No argument there. But Jonathan Coppage has concerns about cops wearing cameras:

Yet even setting aside the natural privacy concerns raised by strapping recording devices to every patrol officer circumambulating their city’s streets, it is worth raising a smaller, subtler, but nevertheless potentially significant concern: the increasingly intermediated cop. One only has to glance in the window of a local patrol car to see the sprawling array of screens, keyboards, and communication devices designed to link the officer to all the information they could need. The problem being, of course, that the most important information the common cop needs still can’t be pulled up within his car: the knowledge gained from building relationships with those in the community he patrols.

That relationship-building is a core component of a police officer’s mission, and may be almost entirely divorced from the work he can get done on his car’s mounted notebook computer.
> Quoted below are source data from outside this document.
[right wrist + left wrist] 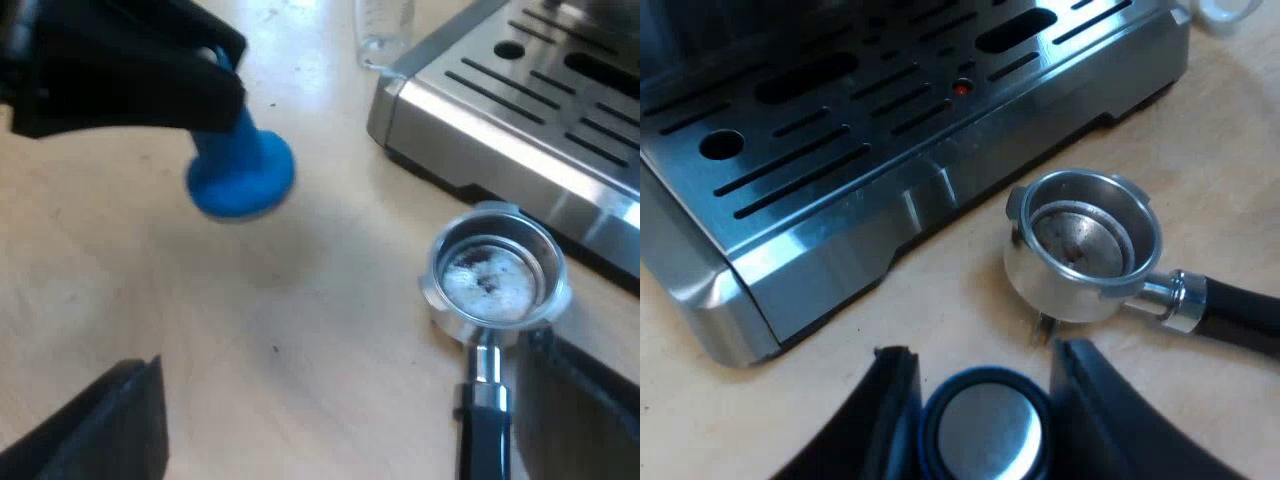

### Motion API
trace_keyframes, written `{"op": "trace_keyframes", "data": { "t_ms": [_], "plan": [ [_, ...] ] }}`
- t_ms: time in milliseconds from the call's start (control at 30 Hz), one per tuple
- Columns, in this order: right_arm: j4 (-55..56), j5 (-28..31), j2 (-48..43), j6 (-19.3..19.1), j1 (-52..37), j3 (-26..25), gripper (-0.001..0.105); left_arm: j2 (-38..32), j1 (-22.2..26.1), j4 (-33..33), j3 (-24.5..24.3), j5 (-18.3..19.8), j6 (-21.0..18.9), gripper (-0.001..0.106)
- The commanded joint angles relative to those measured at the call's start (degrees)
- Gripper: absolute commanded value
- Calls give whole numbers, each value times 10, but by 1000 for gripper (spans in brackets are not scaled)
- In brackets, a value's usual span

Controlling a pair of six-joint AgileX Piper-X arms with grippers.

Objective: Grind coffee beans and then tamp

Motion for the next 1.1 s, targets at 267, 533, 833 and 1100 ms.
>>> {"op": "trace_keyframes", "data": {
  "t_ms": [267,533,833,1100],
  "plan": [
    [2,-5,-6,10,-42,0,72,-24,0,57,-38,2,-1,13],
    [3,-65,-7,8,-119,0,72,-24,0,57,-38,4,-1,13],
    [-47,-64,-37,-16,-141,68,72,-24,0,57,-38,4,-1,13],
    [-109,-64,-94,-16,-141,155,72,-24,0,59,-43,11,-1,13]
  ]
}}
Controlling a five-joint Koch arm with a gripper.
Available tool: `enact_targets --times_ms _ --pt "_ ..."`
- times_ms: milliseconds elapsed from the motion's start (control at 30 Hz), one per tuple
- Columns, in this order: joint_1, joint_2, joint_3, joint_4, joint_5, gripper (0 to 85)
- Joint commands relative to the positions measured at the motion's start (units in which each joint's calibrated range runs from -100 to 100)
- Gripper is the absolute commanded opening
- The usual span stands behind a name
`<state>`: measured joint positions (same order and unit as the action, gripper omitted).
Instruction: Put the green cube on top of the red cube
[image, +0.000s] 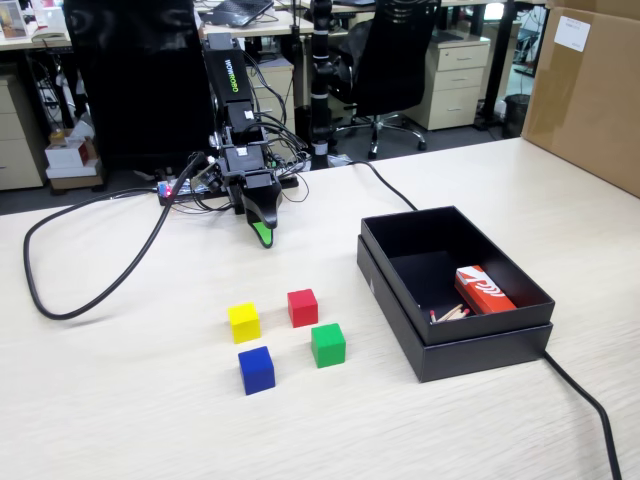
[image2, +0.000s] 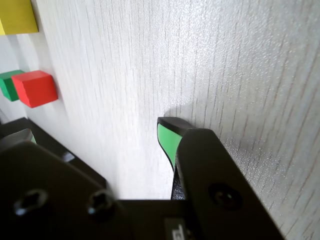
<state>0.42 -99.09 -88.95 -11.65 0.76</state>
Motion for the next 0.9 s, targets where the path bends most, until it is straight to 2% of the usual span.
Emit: enact_targets --times_ms 0,267,600,867 --pt "0.0 0.1 -2.4 -1.5 0.1 48.1" --pt "0.0 0.6 1.4 -2.2 -1.4 47.7" --pt "0.2 4.7 20.3 -14.7 -1.1 47.6" --pt "0.2 20.6 43.4 -25.0 -0.5 47.7"
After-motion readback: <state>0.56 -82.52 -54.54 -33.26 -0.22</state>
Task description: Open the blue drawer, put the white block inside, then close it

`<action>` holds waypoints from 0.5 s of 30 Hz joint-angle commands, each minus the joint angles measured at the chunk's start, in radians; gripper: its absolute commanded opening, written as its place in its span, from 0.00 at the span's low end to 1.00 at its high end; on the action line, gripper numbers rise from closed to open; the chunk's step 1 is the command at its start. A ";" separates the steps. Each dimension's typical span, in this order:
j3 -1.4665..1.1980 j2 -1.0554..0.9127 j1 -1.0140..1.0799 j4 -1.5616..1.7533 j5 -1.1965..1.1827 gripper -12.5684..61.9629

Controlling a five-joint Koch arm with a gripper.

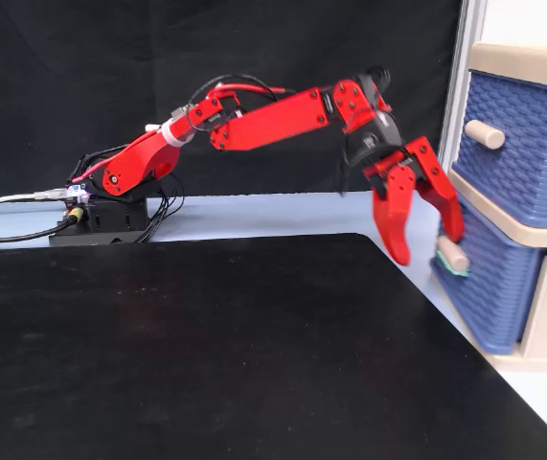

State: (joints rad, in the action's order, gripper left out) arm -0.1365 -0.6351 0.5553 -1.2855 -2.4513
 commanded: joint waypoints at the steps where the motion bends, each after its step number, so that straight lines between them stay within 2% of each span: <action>1: 0.028 -0.017 -0.008 0.146 -0.041 0.62; 6: 0.031 -0.067 0.003 0.049 -0.038 0.63; 11: 0.029 -0.422 0.227 -0.503 -0.012 0.62; 14: 0.006 -0.578 0.439 -0.741 0.178 0.62; 15: -0.060 -0.627 0.572 -0.769 0.397 0.62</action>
State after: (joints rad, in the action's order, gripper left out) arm -0.1825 -1.1934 1.0400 -1.9712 -2.2473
It also requires a certain amount of discretion, getting to know a neighborhood’s warts as well as its virtues. The conversations that give an officer an accurate picture of the seedy but not destructive side of his citizens’ lives could very well be more difficult or awkward should the policeman’s sunglasses be rolling film.
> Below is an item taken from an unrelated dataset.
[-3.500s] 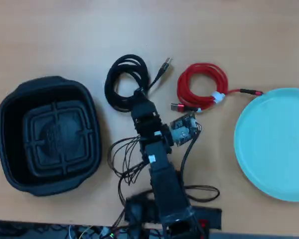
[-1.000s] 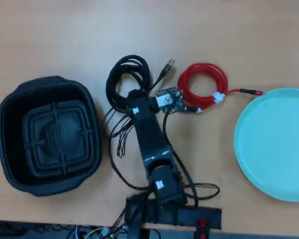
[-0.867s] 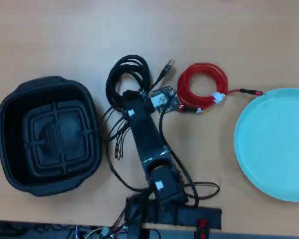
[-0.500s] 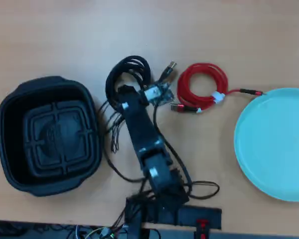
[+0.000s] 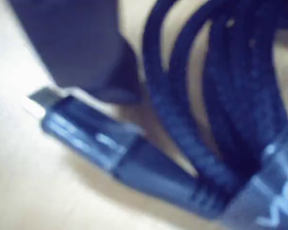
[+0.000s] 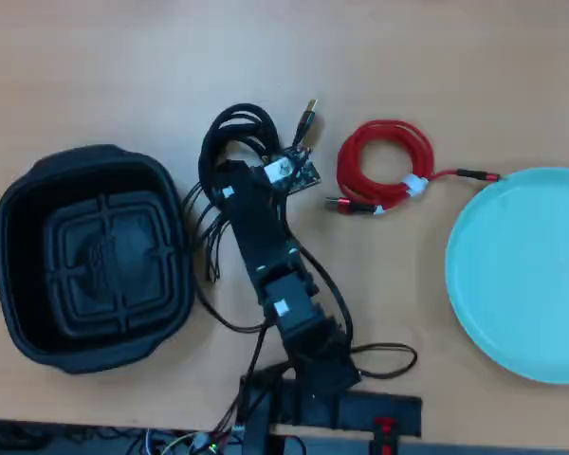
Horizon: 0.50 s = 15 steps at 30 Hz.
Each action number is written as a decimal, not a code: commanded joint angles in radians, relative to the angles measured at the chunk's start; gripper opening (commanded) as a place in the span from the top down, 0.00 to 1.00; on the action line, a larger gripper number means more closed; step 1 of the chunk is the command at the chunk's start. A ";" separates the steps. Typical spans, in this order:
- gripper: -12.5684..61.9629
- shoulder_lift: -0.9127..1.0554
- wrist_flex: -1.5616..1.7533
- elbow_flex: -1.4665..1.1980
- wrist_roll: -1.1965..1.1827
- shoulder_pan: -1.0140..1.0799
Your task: Put a black charging cable in a black bowl and put a red charging cable in a green bowl
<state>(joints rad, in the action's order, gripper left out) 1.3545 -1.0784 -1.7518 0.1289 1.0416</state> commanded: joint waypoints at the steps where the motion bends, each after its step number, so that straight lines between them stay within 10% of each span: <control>1: 0.14 0.002 0.000 0.055 0.005 -0.011; 15: 0.19 0.002 -0.150 0.060 0.015 0.025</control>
<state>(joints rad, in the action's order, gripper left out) 1.3545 -1.1888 -1.7518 0.1335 1.0584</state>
However, Conor Friedersdorf bets that cops will want such cameras:

As the police continue to lose the trust of the public, due largely to documented instances of bad behavior by fellow officers, as well as law enforcement’s longstanding inability to police themselves, I suspect that more and more good cops will be clamoring for cameras on their dashboards and lapels. Until then, citizens ought to record police during every incident as it unfolds.

Policing The Police With Cameras

by Dish Staff

Nick Gillespie wants to make cops wear recording devices:

While there is no simple fix to race relations in any part of American life, there is an obvious way to reduce violent law enforcement confrontations while also building trust in cops: Police should be required to use wearable cameras and record their interactions with citizens. These cameras—various models are already on the market—are small and unobtrusive and include safeguards against subsequent manipulation of any recordings.

“Everyone behaves better when they’re on video,” Steve Ward, the president of Vievu, a company that makes wearable gear, told ReasonTV earlier this year. Given that many departments already employ dashboard cameras in police cruisers, this would be a shift in degree, not kind.

Derek Thompson is on the same page:

When researchers studied the effect of cameras on police behavior, the conclusions were striking.

Within a year, the number of complaints filed against police officers in Rialto fell by 88 percent and “use of force” fell by 59 percent. “When you put a camera on a police officer, they tend to behave a little better, follow the rules a little better,” Chief William A. Farrar, the Rialto police chief, told the New York Times. “And if a citizen knows the officer is wearing a camera, chances are the citizen will behave a little better.”

Matt Stroud talked with attorney Scott Greenwood about putting cameras on cops:

“On-body recording systems [OBRS] would have been incredibly useful in Ferguson,” he says. “This is yet another controversial incident involving one officer and one subject, a minority youth who was unarmed,” a reference to Michael Brown, who was killed by police on August 9th. “OBRS would have definitively captured whatever interaction these two had that preceded the use of deadly force.” Armed with footage from an on-body camera system, it’s possible that police would’ve had no option but to take swift action against the officers involved — or if Brown’s behavior wasn’t as eyewitnesses describe, perhaps protests wouldn’t have swelled in the first place. Instead, the citizens of Ferguson are left with more questions than answers.

Moving forward, Greenwood doesn’t see how on-body cameras can be avoided. “I see no way moving forward in which Ferguson police do not use OBRS,” he says. “The proper use of OBRS is going to be a very important part of how these agencies restore legitimacy and public confidence.”